I find it absolutely hilarious the way everyone disparages Chinese manufacturing while 95% of all electronics, clothing, and gadgetry is made in China or other asian countries.
Scariest of all are the ill-informed masses who think that IBM, HP, Dell, etc. actually make any of their own parts any more. They're US companies in name only.
Wake up. Globalization has already happened.
I do not fail; I succeed at finding out what does not work.
Touch pads have however always been the weakpoint of thinkpads.
I'll never know. The very first thing I do when I get a new Thinkpad is to disable the touchpad on it completely. The trackpoint is greatly superior to any touchpad, even an Apple touchpad.
Note to ACs: I usually delete AC replies without reading them. If you want to talk to me, log in.
Really? I moved from a MacBook Pro to a T430S a couple of years ago, and I really like it. The trackpad isn't as good as the MBP, but it's pretty damn usable... I don't have any issues using it at all.
Not running M$ bloat OS tho, maybe that's why? Does Linux have a better trackpad driver than M$? And I still have the eraser mouse if needed.
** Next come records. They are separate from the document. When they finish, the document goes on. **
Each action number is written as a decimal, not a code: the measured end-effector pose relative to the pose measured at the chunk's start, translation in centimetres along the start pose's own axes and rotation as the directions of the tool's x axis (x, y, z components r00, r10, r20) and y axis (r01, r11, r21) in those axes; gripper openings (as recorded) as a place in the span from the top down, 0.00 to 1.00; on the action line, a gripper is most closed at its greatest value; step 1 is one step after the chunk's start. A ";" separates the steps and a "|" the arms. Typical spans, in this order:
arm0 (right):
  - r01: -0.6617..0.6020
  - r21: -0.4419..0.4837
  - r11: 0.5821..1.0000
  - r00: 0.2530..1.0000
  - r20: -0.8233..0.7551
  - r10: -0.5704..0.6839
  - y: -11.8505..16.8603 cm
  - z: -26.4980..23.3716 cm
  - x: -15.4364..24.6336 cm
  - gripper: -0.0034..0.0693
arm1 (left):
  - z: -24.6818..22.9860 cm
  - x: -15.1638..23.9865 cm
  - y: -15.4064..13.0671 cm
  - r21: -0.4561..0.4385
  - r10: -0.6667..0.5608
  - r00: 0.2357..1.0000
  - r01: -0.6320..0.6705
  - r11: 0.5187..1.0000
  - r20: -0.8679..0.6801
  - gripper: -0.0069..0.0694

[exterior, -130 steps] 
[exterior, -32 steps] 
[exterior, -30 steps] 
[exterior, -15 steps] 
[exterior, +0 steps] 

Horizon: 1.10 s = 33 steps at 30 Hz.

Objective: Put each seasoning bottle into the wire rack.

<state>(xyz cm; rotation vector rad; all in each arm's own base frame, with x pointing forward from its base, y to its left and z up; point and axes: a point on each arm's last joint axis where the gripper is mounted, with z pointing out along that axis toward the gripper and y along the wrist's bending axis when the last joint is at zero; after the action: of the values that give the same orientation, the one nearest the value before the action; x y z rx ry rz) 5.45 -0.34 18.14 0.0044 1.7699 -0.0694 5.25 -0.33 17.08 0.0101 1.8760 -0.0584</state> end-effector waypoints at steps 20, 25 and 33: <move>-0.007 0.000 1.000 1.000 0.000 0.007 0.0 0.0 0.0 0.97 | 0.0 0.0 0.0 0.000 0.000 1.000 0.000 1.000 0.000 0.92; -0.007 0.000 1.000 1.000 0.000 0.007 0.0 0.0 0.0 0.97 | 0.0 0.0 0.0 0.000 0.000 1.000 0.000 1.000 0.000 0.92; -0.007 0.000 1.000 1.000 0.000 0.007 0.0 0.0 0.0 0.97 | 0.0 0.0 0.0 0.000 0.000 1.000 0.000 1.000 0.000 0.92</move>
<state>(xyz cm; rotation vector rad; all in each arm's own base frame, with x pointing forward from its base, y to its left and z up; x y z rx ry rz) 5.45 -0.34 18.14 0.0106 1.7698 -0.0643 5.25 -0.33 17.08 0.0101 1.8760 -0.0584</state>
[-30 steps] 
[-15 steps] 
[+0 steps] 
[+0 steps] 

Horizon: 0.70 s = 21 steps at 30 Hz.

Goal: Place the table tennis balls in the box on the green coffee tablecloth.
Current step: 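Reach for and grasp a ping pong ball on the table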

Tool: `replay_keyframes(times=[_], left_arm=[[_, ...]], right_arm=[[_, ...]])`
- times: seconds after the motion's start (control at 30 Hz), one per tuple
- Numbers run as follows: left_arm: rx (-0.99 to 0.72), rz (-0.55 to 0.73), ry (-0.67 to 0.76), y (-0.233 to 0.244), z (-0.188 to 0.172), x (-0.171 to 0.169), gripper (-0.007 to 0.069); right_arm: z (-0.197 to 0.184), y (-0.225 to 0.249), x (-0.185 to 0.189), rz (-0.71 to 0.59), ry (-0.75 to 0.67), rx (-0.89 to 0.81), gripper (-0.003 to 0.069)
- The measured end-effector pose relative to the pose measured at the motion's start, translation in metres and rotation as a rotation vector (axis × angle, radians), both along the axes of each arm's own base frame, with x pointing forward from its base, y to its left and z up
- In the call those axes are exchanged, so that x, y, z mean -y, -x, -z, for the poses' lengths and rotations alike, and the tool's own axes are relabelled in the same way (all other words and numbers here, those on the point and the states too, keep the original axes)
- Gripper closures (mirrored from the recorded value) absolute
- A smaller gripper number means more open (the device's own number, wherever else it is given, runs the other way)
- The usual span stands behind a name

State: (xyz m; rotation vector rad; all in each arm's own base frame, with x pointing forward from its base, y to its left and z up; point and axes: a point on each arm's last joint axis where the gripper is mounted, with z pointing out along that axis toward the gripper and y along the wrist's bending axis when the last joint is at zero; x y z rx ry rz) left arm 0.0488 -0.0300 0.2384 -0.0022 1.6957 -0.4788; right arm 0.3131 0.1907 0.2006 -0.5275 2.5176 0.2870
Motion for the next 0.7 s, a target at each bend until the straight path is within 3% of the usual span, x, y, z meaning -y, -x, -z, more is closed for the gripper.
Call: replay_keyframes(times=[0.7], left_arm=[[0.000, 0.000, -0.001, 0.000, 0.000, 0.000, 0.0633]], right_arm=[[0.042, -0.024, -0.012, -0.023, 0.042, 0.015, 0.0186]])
I am extremely happy with the Lenovo and recommend it any time someone asks. I can get the proc I want, the amount of memory I want, and it's still reasonably priced (in my case, an I7 and 16g). When I got it the only other company that could match the specs I wanted was Alien, at twice the price and weight, and a 17" screen.
I was a little worried moving from a metal case (on the MBP) to a plastic case, but it has survived very well and the body is still very stiff with the metal (magnesium?) inner skeleton. No issues at all. And, I believe that the Fn key was swapped with the Ctrl key to make it easier to find in the dark, to turn on the backlighting... I know, kinda lame, how hard is it to find the SECOND button from the left in the dark, but I do appreciate it at those times.
And Lenovo's support is EXTREMELY good, the one time I needed it. Getting anything back the day after you send it in is unheard of in my neck of the woods... Normally the shippers aren't that good here.